Les demandes indemnitaires ne pourront de plus être formulées devant le juge que si une décision implicite ou explicite de l’administration a été prise sur une demande préalable de l’intéressé. La demande pouvait auparavant être reçue par le juge même après l’introduction du recours contentieux (CE, 11 avril 2008, Établissement Français du Sang, no 281374).

Décision de rejet (CJA, art. R. 421-3) et recours abusif (CJA, art. R. 741-12)

Une décision expresse de rejet d’une demande ne sera plus exigée en matière de plein contentieux, et ne conditionnera donc plus le délai de deux mois dans lequel l’intéressé peut saisir la juridiction administrative. Par conséquent, une simple absence de réponse de l’administration à une demande pendant deux mois suffira à tout intéressé pour saisir le juge.

Le montant maximal de l’amende pour recours abusif, estimé peu persuasif, sera porté de 3 000 à 10 000 euros.

Pas d’appel… sauf en matière de commande publique (CJA, art. R. 811-1)

L’intéressé pourra se pourvoir devant les cours administratives d’appel et le Conseil d’État s’il estime que la suite donnée par le tribunal administratif à sa demande indemnitaire ne lui convient pas, quel qu’en soit le montant. En matière de commande publique, l’appel d’un jugement du tribunal administratif était impossible lorsque le montant d’une telle demande était inférieur à 10 000 euros.

Compétence territoriale du tribunal administratif (CJA, art. R. 321-11)

Alors qu’elle n’était prévue qu’en matière contractuelle et quasi-contractuelle, la compétence du tribunal administratif sera également déterminée en matière précontractuelle. La compétence du juge sera désormais retenue non plus seulement selon le lieu d’exécution du contrat, mais selon le lieu prévu pour cette exécution, englobant ainsi le cas d’une contestation avant signature du contrat.

Obligation d’inscription à Télérecours (CJA, art. R. 414-1 à R. 414-5)

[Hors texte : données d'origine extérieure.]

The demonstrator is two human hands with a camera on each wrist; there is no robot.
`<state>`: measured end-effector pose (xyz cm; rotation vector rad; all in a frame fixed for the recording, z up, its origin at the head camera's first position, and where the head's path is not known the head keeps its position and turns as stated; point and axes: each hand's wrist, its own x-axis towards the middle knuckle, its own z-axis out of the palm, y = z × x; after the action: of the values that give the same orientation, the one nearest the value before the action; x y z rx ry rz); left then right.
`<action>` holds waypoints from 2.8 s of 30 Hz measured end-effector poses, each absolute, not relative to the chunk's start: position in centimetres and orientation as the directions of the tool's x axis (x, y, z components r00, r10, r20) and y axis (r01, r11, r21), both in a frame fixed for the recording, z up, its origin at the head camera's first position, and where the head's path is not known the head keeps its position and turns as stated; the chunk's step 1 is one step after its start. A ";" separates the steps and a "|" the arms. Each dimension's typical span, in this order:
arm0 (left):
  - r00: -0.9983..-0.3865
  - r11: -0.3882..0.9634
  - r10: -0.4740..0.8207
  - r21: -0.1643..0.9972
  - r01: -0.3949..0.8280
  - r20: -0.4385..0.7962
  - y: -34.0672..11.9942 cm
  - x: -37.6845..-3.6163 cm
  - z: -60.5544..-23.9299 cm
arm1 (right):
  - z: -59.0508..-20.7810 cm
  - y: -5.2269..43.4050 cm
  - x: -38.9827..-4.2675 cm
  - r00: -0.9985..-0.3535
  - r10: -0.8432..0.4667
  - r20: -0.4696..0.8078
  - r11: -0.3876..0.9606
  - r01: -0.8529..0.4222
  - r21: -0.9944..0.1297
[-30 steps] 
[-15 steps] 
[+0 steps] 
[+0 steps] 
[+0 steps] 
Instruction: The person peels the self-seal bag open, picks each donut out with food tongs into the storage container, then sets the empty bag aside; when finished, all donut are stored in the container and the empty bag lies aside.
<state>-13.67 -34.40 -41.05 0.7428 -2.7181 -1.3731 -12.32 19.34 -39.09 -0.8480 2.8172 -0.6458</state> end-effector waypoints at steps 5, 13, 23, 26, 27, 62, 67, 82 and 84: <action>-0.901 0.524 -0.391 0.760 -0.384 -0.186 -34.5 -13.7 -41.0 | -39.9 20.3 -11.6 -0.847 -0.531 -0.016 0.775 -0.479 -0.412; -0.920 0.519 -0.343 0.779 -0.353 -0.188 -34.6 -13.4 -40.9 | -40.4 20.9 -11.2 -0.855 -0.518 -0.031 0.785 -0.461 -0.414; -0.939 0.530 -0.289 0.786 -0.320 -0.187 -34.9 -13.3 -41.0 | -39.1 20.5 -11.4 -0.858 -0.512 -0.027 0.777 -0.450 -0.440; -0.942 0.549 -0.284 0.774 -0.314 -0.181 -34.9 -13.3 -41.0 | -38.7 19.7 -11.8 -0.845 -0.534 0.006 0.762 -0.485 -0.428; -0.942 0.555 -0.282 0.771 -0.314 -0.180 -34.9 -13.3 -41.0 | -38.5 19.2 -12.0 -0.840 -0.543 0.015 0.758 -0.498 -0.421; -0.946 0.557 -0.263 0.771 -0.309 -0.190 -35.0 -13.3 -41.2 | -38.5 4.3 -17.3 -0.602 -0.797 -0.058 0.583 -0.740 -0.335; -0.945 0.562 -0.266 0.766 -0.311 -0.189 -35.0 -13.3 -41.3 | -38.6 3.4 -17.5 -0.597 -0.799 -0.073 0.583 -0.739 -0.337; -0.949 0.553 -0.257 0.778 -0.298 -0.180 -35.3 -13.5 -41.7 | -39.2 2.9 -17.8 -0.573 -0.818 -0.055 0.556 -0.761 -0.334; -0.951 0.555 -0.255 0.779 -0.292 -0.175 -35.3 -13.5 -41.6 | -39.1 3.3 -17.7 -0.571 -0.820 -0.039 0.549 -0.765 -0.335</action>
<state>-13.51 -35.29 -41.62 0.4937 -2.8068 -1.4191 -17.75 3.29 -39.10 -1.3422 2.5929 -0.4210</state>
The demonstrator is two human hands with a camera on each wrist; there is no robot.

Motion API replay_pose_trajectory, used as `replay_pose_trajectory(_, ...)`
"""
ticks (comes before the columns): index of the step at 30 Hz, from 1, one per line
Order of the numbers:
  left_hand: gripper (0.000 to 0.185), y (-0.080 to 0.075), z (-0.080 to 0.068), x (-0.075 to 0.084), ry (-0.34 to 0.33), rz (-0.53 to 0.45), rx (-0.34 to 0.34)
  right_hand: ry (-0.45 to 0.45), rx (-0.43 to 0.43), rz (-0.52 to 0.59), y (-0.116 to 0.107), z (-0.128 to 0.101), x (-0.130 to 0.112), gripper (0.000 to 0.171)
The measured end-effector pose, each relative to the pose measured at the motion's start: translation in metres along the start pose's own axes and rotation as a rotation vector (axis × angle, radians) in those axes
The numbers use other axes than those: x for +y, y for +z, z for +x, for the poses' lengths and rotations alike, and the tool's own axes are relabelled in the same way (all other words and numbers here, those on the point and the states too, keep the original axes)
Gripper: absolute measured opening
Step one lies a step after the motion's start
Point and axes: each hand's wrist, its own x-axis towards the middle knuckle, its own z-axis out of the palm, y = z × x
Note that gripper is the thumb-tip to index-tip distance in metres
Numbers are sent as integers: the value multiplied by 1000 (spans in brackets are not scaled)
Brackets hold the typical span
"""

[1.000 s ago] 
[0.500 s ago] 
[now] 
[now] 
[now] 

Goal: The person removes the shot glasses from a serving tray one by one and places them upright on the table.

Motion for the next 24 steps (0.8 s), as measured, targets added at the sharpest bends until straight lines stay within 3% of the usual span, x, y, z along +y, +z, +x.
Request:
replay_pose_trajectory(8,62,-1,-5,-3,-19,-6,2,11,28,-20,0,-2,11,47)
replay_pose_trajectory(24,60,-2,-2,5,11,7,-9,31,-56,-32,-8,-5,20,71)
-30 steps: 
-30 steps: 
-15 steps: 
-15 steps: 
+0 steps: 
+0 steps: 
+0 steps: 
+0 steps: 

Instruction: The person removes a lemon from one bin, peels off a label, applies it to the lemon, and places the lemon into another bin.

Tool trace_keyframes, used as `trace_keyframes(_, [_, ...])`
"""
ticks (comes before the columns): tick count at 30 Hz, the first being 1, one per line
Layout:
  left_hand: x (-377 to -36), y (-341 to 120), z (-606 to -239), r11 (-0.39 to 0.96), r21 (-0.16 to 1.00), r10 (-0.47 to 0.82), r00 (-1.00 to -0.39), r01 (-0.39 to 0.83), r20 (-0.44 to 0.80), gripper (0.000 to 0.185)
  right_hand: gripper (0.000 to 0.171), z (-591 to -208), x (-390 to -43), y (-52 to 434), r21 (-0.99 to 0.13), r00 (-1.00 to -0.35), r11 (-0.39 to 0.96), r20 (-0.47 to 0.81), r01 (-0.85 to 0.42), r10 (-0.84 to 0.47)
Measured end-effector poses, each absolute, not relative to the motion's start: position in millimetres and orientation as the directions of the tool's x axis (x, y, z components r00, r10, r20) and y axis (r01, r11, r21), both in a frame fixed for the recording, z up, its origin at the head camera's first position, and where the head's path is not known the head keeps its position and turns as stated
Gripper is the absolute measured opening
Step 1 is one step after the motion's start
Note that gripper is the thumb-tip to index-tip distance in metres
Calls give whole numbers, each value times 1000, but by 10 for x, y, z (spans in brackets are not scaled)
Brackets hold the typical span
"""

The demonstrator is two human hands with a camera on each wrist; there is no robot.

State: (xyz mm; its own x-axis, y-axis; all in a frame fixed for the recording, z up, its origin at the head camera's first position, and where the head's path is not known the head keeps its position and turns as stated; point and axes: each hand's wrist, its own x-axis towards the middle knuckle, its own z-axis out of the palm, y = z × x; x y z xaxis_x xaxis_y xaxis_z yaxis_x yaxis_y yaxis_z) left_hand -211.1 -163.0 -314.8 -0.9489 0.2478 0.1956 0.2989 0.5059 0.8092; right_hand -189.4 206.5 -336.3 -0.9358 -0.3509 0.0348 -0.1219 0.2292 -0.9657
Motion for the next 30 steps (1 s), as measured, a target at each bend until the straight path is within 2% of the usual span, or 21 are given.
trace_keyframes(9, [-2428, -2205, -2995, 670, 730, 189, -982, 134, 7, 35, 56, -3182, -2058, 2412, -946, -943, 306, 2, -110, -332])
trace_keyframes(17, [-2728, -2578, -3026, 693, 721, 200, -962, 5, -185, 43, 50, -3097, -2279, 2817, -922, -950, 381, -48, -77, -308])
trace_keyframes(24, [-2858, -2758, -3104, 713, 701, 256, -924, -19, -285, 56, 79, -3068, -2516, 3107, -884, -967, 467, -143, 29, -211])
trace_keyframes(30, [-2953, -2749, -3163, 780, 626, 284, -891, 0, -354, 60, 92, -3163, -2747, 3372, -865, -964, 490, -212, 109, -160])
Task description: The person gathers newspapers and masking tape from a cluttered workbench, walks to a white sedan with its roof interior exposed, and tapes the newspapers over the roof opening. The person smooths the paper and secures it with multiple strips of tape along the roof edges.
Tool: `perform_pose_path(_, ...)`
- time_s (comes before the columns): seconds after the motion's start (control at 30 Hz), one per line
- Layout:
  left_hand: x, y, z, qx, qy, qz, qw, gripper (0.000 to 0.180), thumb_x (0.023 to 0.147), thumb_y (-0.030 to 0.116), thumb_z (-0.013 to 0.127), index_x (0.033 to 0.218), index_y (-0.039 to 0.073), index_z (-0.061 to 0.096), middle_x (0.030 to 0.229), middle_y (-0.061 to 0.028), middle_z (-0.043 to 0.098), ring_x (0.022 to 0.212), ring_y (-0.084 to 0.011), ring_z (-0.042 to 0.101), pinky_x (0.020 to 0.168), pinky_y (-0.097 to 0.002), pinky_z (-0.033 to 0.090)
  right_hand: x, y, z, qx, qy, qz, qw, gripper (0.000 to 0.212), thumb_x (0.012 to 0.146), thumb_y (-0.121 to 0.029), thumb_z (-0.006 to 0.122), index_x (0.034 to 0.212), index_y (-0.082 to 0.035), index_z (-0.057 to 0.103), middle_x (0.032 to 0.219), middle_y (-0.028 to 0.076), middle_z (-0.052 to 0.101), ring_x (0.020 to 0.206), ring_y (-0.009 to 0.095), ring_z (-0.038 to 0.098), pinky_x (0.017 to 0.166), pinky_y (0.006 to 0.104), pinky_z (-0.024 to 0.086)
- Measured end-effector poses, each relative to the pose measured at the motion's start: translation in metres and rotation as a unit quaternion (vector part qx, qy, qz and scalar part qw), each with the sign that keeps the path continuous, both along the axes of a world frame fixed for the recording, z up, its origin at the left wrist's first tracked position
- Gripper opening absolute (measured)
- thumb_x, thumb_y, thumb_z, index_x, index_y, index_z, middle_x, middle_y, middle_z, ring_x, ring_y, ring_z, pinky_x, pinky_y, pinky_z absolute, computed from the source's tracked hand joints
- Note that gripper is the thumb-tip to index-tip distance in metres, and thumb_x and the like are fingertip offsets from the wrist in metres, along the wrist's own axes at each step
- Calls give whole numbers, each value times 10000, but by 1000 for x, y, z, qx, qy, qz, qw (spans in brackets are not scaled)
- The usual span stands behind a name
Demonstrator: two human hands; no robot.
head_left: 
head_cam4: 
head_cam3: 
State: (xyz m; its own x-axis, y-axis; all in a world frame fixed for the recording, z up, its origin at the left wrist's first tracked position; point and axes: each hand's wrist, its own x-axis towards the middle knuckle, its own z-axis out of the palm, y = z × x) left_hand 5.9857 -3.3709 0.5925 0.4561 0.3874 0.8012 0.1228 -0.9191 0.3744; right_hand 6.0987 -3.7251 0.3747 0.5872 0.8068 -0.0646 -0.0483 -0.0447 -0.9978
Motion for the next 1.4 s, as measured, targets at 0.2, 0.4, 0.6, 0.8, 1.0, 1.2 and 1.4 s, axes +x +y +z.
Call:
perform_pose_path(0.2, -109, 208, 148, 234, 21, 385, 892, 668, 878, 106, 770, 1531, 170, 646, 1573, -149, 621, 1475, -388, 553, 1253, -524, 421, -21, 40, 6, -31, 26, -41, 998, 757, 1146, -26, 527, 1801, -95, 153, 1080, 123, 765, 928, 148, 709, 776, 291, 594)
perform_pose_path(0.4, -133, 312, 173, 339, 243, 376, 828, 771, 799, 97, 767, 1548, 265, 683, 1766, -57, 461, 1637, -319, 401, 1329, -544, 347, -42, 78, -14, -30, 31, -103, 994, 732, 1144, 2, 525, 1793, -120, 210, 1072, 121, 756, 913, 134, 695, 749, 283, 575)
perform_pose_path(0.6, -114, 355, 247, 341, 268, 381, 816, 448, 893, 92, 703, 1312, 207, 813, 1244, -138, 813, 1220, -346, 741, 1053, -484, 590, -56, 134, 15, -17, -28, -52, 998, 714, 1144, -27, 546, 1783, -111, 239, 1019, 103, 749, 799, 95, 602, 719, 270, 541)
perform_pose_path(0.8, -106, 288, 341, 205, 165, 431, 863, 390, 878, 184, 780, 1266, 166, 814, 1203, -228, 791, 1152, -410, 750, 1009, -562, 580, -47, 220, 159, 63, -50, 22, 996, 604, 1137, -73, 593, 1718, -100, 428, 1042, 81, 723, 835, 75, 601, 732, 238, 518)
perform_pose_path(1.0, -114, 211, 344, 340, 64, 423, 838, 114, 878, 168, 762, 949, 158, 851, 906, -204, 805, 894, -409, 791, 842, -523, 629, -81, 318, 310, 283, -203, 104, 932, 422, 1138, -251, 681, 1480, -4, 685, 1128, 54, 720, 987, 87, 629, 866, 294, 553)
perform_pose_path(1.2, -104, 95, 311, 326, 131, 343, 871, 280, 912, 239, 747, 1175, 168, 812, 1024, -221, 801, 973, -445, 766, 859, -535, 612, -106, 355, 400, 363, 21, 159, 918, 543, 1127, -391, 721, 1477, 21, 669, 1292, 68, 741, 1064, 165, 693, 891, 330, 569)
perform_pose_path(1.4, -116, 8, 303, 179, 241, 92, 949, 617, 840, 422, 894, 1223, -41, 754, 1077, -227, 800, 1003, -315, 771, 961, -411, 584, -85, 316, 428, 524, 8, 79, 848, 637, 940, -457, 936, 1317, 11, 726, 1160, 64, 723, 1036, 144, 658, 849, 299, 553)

Les avocats, les administrations autres que les communes de moins de 3 500 habitants, ainsi que les organismes de droit privé chargé de la gestion permanente d’un service public, devront nécessairement adresser l’ensemble de leurs requêtes au juge par voie électronique « au moyen d’une application informatique dédiée accessible par le réseau internet », et ce à partir du 1er janvier 2017. L’exception à cette obligation est la possibilité de transmission de certaines pièces sur support papier si leurs caractéristiques font obstacle à leur communication par voie électronique.

Pour les réticents à l’utilisation de cette application surnommée « Télérecours » – 28 % des requêtes devant les tribunaux et 20 % des requêtes devant les cours sont encore transmises en papier  –, qu’ils se rassurent : l’application garantit déjà « la fiabilité de l’identification des parties ou de leur mandataire, l’intégrité des documents adressés ainsi que la sécurité et la confidentialité des échanges entre les parties et la juridiction ». L’irrecevabilité de leur requête achèvera certainement de les convaincre.